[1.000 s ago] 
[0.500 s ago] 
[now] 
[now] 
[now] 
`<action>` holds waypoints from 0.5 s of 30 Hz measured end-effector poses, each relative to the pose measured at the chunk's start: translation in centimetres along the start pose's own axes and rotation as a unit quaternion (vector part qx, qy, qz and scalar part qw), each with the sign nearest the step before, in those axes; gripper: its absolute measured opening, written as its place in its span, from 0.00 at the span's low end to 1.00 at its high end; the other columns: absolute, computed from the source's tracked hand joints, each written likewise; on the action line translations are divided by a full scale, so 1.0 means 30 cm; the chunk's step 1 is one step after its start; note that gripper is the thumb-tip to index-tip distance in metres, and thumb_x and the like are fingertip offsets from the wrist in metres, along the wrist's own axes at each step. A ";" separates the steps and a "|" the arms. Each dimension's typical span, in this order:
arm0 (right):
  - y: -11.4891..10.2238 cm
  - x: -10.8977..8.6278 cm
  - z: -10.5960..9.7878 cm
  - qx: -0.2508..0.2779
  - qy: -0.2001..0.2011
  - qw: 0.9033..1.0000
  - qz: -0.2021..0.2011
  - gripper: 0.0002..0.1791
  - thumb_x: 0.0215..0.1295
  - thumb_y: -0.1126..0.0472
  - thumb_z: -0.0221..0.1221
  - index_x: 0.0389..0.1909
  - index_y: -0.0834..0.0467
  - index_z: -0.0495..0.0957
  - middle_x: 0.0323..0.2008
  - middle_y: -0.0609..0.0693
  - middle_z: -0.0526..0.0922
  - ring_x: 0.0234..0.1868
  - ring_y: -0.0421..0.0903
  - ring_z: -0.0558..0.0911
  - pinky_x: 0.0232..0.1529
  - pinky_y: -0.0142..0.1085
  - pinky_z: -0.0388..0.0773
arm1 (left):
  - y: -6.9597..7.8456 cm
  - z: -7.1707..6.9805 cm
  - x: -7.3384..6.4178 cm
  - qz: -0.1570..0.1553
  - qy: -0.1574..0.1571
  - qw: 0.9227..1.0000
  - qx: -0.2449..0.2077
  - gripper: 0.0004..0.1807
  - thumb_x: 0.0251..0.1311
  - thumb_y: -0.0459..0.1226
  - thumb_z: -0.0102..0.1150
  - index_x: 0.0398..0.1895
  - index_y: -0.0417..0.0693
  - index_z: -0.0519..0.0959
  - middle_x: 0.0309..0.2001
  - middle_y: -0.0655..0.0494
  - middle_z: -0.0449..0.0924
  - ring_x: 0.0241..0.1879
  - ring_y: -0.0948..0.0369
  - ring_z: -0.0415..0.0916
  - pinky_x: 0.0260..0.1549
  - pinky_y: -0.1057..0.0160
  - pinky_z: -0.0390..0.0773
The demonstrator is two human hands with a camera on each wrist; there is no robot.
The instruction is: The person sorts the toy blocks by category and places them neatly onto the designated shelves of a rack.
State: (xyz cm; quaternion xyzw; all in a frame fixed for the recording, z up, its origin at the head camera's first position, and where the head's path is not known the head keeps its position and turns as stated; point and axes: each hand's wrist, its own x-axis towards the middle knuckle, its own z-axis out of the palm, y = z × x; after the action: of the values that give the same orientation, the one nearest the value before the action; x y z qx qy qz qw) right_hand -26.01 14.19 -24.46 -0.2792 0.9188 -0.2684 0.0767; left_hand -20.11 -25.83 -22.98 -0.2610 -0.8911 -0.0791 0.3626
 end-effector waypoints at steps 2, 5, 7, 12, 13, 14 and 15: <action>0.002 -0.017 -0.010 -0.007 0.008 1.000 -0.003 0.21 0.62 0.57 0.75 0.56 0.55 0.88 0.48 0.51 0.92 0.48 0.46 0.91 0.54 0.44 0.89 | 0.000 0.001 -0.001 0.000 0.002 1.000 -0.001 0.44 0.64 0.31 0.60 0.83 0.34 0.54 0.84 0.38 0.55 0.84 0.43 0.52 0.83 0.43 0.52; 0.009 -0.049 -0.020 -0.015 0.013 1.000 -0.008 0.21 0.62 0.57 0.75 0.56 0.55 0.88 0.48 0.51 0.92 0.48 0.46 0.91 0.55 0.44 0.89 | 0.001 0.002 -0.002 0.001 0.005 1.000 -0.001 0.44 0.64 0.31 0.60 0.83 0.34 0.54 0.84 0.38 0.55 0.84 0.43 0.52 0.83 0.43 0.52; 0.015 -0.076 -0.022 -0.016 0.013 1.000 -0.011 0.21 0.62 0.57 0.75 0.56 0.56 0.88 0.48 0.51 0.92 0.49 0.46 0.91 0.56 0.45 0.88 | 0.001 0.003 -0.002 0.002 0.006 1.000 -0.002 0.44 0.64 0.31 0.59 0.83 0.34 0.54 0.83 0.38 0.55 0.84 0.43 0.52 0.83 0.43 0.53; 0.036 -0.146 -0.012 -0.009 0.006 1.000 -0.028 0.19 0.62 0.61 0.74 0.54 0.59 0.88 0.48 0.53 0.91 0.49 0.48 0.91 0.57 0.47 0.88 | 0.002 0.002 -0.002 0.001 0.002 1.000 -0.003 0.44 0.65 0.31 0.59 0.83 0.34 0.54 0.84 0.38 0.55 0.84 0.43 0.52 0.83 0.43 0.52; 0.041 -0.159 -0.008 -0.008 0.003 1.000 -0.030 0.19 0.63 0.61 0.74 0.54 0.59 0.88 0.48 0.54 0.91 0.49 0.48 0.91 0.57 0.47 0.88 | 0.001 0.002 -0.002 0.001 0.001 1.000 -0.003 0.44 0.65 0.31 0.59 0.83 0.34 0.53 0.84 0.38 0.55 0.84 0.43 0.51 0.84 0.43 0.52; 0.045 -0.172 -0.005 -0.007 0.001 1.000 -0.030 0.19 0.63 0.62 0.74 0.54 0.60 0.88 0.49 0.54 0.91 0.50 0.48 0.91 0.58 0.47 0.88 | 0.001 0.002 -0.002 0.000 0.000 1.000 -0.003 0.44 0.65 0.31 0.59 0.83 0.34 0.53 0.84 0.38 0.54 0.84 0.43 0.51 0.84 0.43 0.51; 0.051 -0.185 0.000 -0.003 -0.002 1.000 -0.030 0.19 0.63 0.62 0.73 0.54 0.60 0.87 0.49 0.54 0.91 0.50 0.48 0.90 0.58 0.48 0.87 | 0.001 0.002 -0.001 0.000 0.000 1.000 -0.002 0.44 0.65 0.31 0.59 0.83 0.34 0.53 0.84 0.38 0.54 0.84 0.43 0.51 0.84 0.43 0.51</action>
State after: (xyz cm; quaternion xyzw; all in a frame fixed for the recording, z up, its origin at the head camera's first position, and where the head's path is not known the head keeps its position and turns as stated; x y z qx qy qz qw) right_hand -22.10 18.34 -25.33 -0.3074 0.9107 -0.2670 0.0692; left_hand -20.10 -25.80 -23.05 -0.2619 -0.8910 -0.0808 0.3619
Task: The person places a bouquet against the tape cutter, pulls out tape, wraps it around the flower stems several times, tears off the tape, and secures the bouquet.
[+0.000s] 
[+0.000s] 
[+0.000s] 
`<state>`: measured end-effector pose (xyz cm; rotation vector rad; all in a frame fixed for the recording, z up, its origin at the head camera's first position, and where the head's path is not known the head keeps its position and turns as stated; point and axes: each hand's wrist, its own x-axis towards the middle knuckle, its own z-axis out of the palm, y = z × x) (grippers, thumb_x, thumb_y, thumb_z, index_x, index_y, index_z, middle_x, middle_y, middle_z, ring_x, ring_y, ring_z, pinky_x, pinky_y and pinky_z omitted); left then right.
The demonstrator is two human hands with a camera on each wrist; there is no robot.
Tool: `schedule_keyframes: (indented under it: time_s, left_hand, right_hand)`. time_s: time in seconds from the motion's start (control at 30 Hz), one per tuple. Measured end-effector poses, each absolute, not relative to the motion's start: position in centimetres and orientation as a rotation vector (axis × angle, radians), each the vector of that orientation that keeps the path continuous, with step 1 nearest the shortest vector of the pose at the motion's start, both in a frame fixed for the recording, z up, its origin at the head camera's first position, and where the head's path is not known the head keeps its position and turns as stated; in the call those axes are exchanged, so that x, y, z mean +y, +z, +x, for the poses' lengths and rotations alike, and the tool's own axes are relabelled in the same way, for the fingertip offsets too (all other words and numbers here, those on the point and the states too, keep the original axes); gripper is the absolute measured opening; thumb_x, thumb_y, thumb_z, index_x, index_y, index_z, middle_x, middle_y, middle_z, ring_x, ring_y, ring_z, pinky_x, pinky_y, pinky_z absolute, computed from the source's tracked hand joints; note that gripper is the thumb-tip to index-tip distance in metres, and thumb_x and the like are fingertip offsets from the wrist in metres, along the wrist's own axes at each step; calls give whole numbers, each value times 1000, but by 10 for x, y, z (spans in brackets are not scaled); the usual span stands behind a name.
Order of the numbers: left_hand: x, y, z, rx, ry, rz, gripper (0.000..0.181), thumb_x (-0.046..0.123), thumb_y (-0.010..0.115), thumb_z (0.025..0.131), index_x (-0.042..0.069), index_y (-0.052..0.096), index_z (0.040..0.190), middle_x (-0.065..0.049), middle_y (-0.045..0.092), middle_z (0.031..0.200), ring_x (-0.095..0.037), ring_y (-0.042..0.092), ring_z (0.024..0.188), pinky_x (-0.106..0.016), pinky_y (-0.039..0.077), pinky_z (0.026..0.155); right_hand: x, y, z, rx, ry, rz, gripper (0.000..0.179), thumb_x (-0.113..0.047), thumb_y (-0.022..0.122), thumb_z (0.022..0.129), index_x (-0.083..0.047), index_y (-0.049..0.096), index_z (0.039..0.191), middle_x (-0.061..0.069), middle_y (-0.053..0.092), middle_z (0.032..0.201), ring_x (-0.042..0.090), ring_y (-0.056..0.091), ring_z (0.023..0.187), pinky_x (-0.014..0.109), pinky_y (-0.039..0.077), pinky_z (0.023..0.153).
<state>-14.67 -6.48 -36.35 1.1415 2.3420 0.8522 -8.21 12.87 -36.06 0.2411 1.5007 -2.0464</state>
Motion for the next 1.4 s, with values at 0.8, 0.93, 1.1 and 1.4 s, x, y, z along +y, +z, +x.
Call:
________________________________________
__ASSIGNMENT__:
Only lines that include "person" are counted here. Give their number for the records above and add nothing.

__ANSWER BOX__:
2